Work out the number of lines with the word "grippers" in the material below, then reply with that number only.
------------------------------
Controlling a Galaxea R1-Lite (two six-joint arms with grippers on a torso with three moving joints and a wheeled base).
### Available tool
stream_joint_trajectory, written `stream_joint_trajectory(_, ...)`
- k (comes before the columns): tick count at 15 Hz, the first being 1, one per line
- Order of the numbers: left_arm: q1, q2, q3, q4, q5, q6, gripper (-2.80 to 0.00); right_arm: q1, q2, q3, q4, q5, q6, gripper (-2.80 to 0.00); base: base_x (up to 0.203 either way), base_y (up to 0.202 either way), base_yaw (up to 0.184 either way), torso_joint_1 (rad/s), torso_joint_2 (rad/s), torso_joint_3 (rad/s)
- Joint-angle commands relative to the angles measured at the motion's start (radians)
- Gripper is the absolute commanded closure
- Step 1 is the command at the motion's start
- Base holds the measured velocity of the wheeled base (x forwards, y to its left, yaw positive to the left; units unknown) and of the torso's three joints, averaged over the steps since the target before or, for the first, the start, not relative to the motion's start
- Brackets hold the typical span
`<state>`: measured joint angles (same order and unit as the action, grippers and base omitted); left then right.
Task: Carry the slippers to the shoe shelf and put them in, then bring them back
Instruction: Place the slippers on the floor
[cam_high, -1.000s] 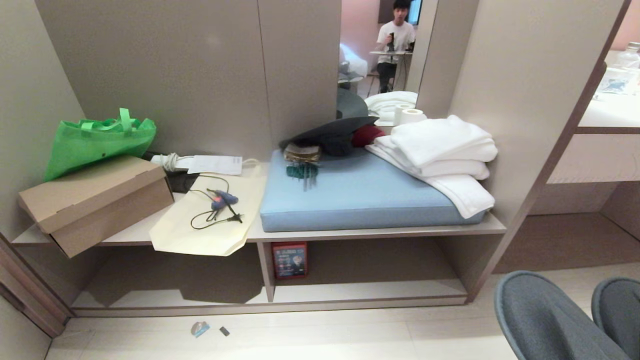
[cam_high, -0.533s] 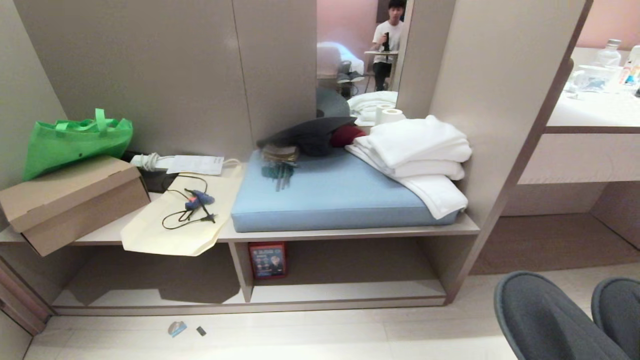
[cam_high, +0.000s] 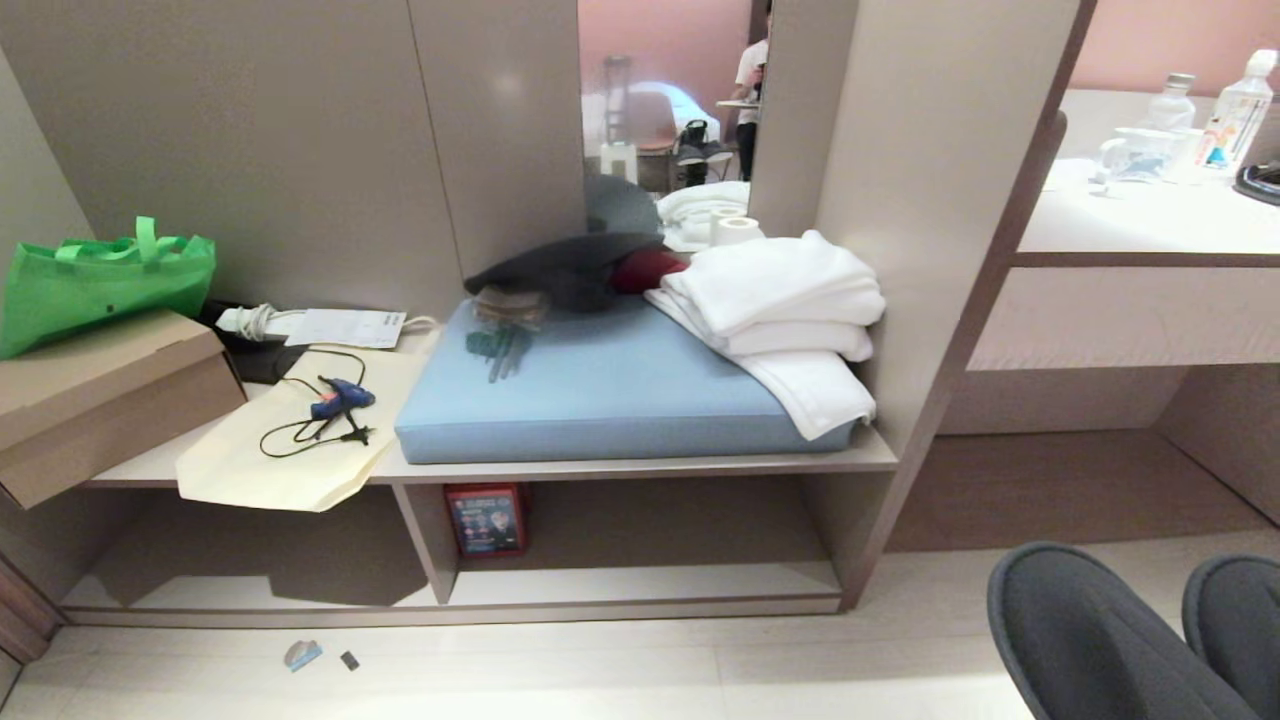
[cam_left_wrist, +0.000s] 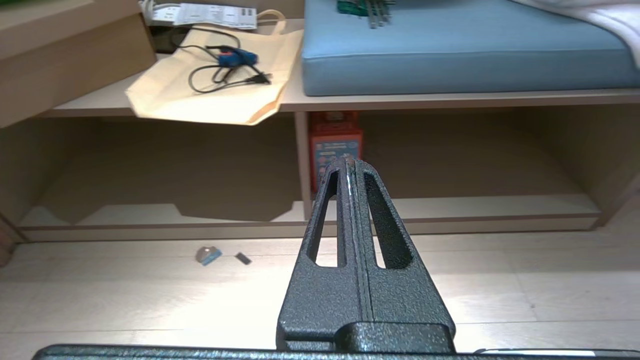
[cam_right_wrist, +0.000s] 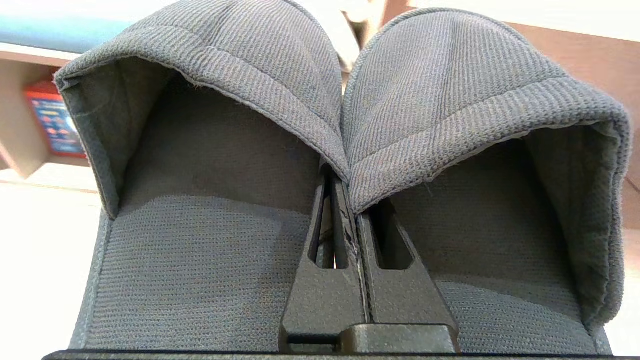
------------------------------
*Answer section*:
2